Aquí tienes algunos cambios de mentalidad que puedes considerar — según cómo pienses actualmente:

  • Contratiempos: En lugar de verlos como prueba de que algo anda mal contigo o de que el mundo está en tu contra… míralos como parte del camino.

  • Fracasos: En lugar de ver el “fracaso” como algo negativo que dice algo malo de ti… míralo como un paquete de información. Te enseña algo valioso que puedes aprovechar para crecer.

  • Cronograma: A menudo vemos los contratiempos como algo malo porque nos sacan de nuestro plan — tal vez queríamos alcanzar una meta en cierta fecha, y el contratiempo nos retrasa. En lugar de eso, podemos salirnos del cronograma (que de todos modos inventamos) y ver que el viaje se desarrolla como debe, no según un horario.

  • Emociones: Cuando tenemos emociones negativas, en lugar de verlas como una señal de que algo va mal o de que debemos rendirnos — podemos verlas como parte natural del camino. Sentirás frustración, desaliento, insuficiencia o impotencia a veces. Es algo que debes sentir, procesar y atravesar — no una razón para abandonar.

  • Empezar de nuevo: A menudo vemos el volver a empezar, después de desviarnos, como una carga o una señal desalentadora — pero podemos verlo como parte natural de cualquier proceso significativo. Cualquier camino largo y desafiante incluirá muchos comienzos y pausas. Nuestro desafío es dominar el arte de volver a empezar.

Observa estos cambios de mentalidad e intenta distinguir cuáles son los que más interfieren en tu camino. Luego practica esos cambios con algunos ejercicios prácticos a continuación.

Prácticas concretas para desarrollar la resiliencia

Los cambios de mentalidad son el comienzo, pero la manera real de desarrollar la resiliencia es con práctica regular — como cualquier otra habilidad que queramos cultivar.

Aquí tienes algunas formas de practicar con regularidad:

  • Calma: Empieza por notar cuándo te sientes fuera de equilibrio. Te sientes desanimado, estresado o frustrado por un contratiempo. Lo primero es calmar tu sistema nervioso. Siéntate quieto unos minutos y respira lentamente. La respiración lenta y profunda te ayudará a relajarte. Piensa en uno de los cambios de mentalidad anteriores y ve si eso también te calma. Recuérdate que un contratiempo no es gran cosa. Relaja tu cuerpo.

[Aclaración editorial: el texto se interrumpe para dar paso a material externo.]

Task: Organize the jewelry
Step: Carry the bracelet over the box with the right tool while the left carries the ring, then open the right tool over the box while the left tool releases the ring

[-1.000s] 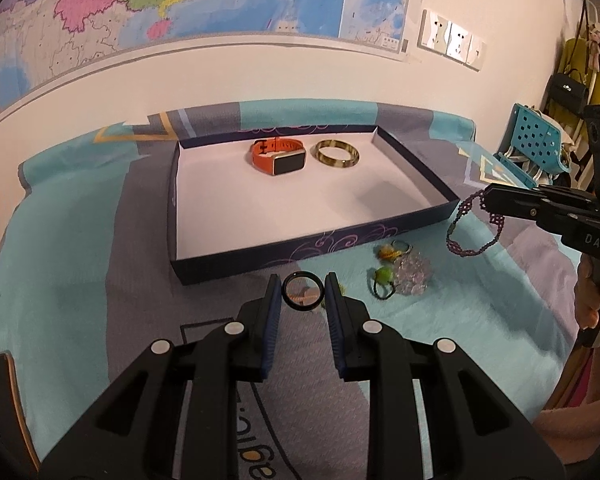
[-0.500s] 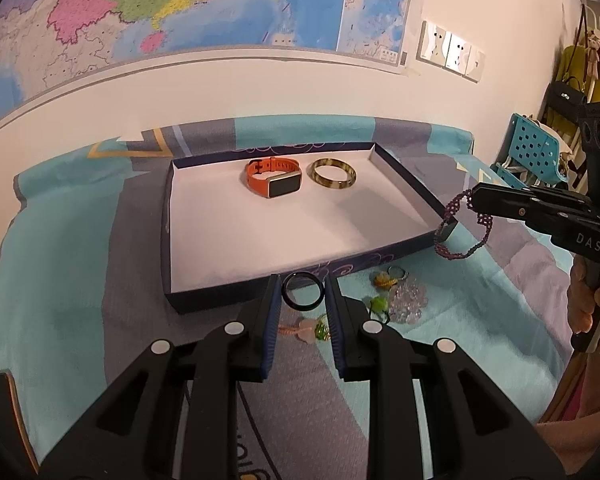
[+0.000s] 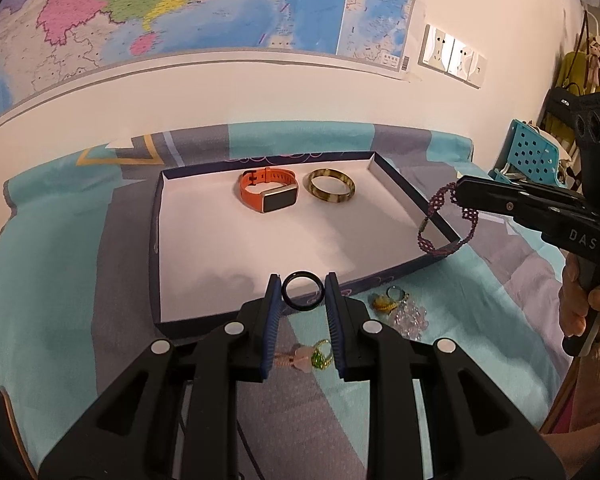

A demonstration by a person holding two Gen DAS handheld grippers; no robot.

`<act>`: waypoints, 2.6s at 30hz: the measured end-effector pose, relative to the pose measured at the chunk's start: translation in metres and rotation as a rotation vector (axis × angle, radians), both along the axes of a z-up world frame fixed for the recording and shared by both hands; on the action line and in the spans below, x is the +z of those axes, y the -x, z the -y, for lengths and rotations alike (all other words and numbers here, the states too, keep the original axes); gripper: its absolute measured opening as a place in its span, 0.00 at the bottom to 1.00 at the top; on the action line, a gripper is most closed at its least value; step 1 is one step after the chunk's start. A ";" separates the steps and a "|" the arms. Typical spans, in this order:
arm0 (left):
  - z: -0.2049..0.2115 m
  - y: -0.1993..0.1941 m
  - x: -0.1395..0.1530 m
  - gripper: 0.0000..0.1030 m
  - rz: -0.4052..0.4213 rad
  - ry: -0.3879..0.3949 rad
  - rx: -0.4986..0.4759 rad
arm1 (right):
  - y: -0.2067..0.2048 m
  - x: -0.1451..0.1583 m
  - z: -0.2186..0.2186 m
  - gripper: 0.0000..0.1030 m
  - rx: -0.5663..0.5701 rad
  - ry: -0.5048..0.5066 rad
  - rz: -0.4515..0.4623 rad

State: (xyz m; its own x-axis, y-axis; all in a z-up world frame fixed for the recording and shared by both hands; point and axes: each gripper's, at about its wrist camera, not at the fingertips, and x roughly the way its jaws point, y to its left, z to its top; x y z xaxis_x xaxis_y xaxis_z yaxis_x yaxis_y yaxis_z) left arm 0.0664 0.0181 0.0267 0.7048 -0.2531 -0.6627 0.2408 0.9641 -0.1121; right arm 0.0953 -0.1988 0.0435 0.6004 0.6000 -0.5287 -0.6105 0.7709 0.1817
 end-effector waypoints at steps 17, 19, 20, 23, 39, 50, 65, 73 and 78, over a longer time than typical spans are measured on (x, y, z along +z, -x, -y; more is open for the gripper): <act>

  • Aceptar: Sea lo que sea que te esté perturbando, intenta aceptarlo como parte de tu camino. ¿Perdiste algunos días de ejercicio? No pasa nada. ¿Olvidaste estudiar? Está bien, la vida se interpone — simplemente vuelve a empezar. ¿Te sientes sin motivación? Está bien también. La aceptación te ayuda a soltar la tensión y reducir el estrés.

  • Sentir las emociones: Una práctica de resiliencia consiste en permitirte sentir tus emociones cuando enfrentas desafíos o contratiempos. Tal vez te sientas decepcionado, frustrado o herido — está bien. Evitar las emociones solo te hace más frágil. Permítete sentirlas físicamente, sin enredarte en pensamientos sobre ellas, y deja que pasen.

  • Empezar de nuevo: Cuando nos recuperamos, puede parecer pesado tener que comenzar otra vez. Pero esta es una habilidad clave que debemos practicar. Piensa en ello como la emoción de un nuevo comienzo — puede ser motivador empezar desde cero.

  • Buscar apoyo: Somos más resilientes cuando tenemos comunidad. Encuentra personas con las que compartir el camino, con quienes hablar cuando estés pasando por un momento difícil. Un coach o terapeuta también puede formar parte de ese apoyo. Esto nos ayuda a sentirnos menos solos — y más fuertes.

  • Encontrar sentido: No siempre podemos controlar los contratiempos que enfrentamos, pero podemos elegir el significado que les damos. En lugar de pensar “¿Por qué me pasa esto?”, pregúntate “¿Qué puedo aprender de esto?” o “¿Cómo me ayuda esto a crecer?”. Al hacer estas preguntas, damos a los contratiempos un marco lleno de sentido.

La resiliencia — la capacidad de levantarte con gracia después de cualquier cosa — es una capacidad a largo plazo que se desarrolla. Da un pequeño paso a la vez. Elige una práctica y empieza a trabajar en ella a diario.

No tienes que recuperarte perfectamente ni rápido. Basta con aprender a hacerlo un poco mejor cada vez, con práctica y reflexión.